**ASSIGNMENT:** Keep the images out while you set down the data exactly.

:: PROVIDED MATERIAL ::

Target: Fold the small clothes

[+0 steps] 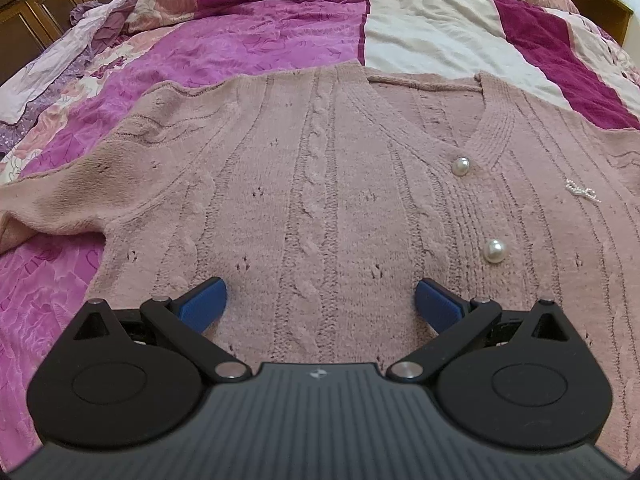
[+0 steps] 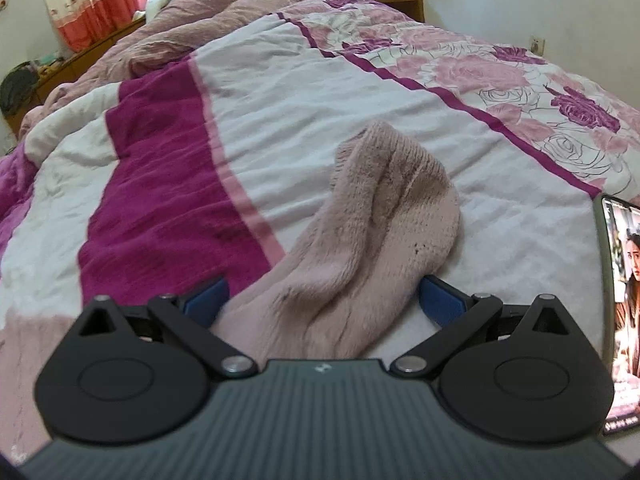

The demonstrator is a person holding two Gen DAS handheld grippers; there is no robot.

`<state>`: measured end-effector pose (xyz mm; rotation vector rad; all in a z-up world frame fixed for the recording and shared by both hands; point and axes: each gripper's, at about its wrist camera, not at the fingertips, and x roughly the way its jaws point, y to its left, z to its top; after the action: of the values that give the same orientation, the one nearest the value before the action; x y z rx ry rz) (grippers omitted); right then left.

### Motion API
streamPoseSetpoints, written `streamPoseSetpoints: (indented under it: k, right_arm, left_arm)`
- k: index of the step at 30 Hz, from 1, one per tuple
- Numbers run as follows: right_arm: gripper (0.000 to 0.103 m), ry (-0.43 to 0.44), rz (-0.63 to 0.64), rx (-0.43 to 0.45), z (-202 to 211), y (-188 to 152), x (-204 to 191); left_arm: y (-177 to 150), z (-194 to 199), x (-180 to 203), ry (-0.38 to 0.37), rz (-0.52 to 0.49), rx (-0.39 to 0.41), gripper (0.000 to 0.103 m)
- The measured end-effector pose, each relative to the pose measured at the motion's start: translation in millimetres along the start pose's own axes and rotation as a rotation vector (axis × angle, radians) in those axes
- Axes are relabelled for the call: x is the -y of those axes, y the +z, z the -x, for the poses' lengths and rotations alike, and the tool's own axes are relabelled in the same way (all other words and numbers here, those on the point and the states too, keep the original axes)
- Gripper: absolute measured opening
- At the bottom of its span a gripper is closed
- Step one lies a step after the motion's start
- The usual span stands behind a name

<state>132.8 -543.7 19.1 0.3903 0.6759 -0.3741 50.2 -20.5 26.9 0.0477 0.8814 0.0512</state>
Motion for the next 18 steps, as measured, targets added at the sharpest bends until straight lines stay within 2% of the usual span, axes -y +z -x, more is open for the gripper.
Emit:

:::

**WRITTEN ANSWER:**
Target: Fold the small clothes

[+0 steps] 
[+0 steps] 

The demonstrator is a person holding two Gen DAS handheld grippers; there is no robot.

`<state>`: measured end-effector pose (xyz mm; rotation vector rad; all in a z-up world frame fixed for the recording and shared by both hands; point and axes: each gripper's, at about its wrist camera, not at the fingertips, and x roughly the way its jaws point, y to its left, z to its top; after the action: of the values that give the same orientation, the one nearest the value before the action; x y z rx ry rz) (grippers omitted); right then left.

### Motion API
streamPoseSetpoints, written `streamPoseSetpoints: (indented under it: k, right_arm, left_arm)`
- k: index of the step at 30 Hz, from 1, one per tuple
- Numbers run as follows: right_arm: gripper (0.000 to 0.103 m), ry (-0.43 to 0.44), rz (-0.63 to 0.64), rx (-0.43 to 0.45), z (-202 to 211), y (-188 to 152), x (-204 to 191); left_arm: y (-177 to 150), z (-194 to 199), x (-180 to 203), ry (-0.38 to 0.37), rz (-0.52 to 0.49), rx (-0.39 to 0.41), gripper (0.000 to 0.103 m)
- The measured end-effector pose, each relative to the pose measured at the motion's start: translation in millimetres along the start pose's own axes and rotation as a rotation vector (axis × angle, radians) in those axes
- Axes are relabelled for the call: x is the -y of those axes, y the +z, z the -x, for the poses' lengths and rotations alike, and the tool's own axes are relabelled in the same way (all other words and numbers here, those on the point and the states too, keep the original axes)
- Gripper: absolute measured opening
- At the bottom of its span a gripper is closed
- Step one lies a step after the motion's start
- The usual span stands behind a name

<state>132.8 -543.7 19.1 0.3903 0.6759 -0.3741 50.2 -20.5 26.9 0.0477 0.8814 0.0512</state>
Motion for the next 18 steps, as measured, targets added at the sharpest bends until straight lines stay within 2% of the usual span, axes -y +z -x, more is open for the gripper.
Emit:

The requested output is now complete.